- Information shown -
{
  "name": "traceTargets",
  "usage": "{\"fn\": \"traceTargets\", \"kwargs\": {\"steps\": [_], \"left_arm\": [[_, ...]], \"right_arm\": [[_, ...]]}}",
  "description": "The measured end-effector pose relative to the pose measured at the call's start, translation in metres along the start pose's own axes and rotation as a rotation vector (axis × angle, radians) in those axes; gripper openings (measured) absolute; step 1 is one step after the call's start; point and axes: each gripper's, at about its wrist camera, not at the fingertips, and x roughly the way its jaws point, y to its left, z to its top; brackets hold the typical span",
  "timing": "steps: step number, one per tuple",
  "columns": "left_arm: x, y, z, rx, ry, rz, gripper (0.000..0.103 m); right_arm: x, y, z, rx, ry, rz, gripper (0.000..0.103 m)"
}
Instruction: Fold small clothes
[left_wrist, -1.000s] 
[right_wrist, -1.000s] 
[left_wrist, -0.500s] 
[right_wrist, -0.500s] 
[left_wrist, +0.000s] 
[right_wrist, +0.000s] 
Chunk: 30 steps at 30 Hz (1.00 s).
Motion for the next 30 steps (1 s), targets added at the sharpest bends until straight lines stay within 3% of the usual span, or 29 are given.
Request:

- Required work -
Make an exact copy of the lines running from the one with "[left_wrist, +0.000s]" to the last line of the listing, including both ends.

- Reply -
[left_wrist, +0.000s] 
[right_wrist, +0.000s] 
Chunk: 30 steps at 30 Hz (1.00 s).
Motion for the next 30 steps (1 s), targets added at the sharpest bends until straight lines stay within 3% of the usual span, or 29 are given.
Request:

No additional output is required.